Copied to clipboard

Flag this post as spam?

This post will be reported to the moderators as potential spam to be looked at


  • Jason Espin 368 posts 1335 karma points
    Jan 25, 2016 @ 15:30
    Jason Espin
    0

    Querying Umbraco for a specific Media node - Best Practise

    Hi all,

    Just a best practice question really.

    I have an external web service that uses the content and media services in Umbraco to create page content and associated media items.

    The process runs nightly but can also run on-demand with a user triggering it in Umbraco using a dashboard.

    With regards to media, each page created by the process has an associated media folder in the media section. If the media folder already exists in the tree, it should be used to store child elements. If one does not exist, a new media folder should be created and child elements stored beneath it.

    The process I have works but I am looking to improve it and making it faster and more robust as I wrote it 2 years ago when I first started developing in Umbraco.

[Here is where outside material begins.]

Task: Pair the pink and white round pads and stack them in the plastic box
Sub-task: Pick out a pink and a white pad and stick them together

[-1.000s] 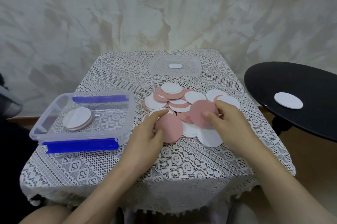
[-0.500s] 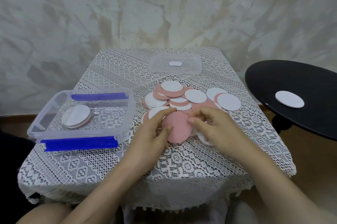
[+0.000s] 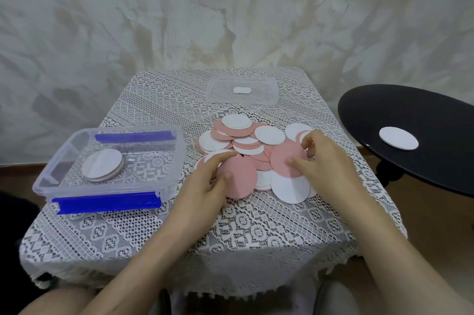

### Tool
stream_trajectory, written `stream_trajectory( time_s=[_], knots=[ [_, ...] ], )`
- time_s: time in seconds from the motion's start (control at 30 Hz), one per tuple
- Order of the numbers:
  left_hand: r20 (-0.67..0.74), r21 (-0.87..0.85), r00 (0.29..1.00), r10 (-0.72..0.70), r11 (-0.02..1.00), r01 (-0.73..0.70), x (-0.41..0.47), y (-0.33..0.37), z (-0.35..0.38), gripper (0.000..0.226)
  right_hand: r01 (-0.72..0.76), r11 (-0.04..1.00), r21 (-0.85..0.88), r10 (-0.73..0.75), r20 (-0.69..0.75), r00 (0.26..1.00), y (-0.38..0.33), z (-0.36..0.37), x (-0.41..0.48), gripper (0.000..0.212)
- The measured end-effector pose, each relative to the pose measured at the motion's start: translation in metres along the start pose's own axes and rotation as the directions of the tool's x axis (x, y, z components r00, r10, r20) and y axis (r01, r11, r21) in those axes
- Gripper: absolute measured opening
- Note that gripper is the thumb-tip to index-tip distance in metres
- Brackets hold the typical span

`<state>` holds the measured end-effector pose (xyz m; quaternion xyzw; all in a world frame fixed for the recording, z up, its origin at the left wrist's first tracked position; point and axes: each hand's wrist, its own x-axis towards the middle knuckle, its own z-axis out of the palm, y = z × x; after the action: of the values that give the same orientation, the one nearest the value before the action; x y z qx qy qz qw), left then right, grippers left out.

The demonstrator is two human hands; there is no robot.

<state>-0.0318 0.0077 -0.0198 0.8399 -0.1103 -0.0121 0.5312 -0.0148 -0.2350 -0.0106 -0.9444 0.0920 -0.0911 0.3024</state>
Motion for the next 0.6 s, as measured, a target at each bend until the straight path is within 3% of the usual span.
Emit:
stream_trajectory(
  time_s=[0.1,0.23,0.37,0.47,0.6],
  knots=[
    [-0.009,0.005,1.0,-0.005,1.0,0.005,-0.001,-0.001,-0.001,0.038,0.037,0.969,0.244,-0.045,0.028,0.999,0.002,0.0,-0.004,0.018],
    [-0.008,-0.007,1.0,-0.007,1.0,0.007,-0.004,-0.002,-0.002,0.037,0.038,0.802,0.596,-0.142,0.129,0.982,-0.013,-0.006,-0.021,0.012],
    [0.01,-0.037,1.0,0.012,0.999,-0.011,-0.008,-0.002,-0.003,0.035,0.035,0.8,0.599,-0.212,0.227,0.951,-0.026,0.0,-0.039,0.01],
    [0.058,-0.061,0.996,0.06,0.997,-0.057,-0.012,0.001,-0.003,0.032,0.053,0.841,0.538,-0.208,0.231,0.951,-0.029,0.015,-0.047,0.016],
    [0.08,0.007,0.991,0.111,0.994,-0.112,-0.015,-0.001,-0.005,0.037,0.082,0.822,0.564,-0.241,0.214,0.947,-0.036,0.024,-0.054,0.023]
  ],
)
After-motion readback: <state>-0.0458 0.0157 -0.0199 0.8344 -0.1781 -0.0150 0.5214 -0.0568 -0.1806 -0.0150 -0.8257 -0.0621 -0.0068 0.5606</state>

    Essentially I am doing the following:

    1. Run an examine query against a custom index. This is used to quickly pull the id of the media folder so that it can then be used in conjunction with the media service to give me an IMedia object to work with.

    2. If the above process fails, I used the Umbraco.Typed media helper to search for the specific folder I am looking for in conjunction with LINQ.

    3. For the final stage, if all else has failed I use the media service directly along with LINQ to look for the specific media node in the database directly.

    In theory, this should provide the fastest results as a lucene index should be fairly rapid and failing that the information would then come from the XML cache. Ultimately I want to try and cut down on calls made to the database. However, in practice I am finding that using the media service directly is actually faster than using the XML cache.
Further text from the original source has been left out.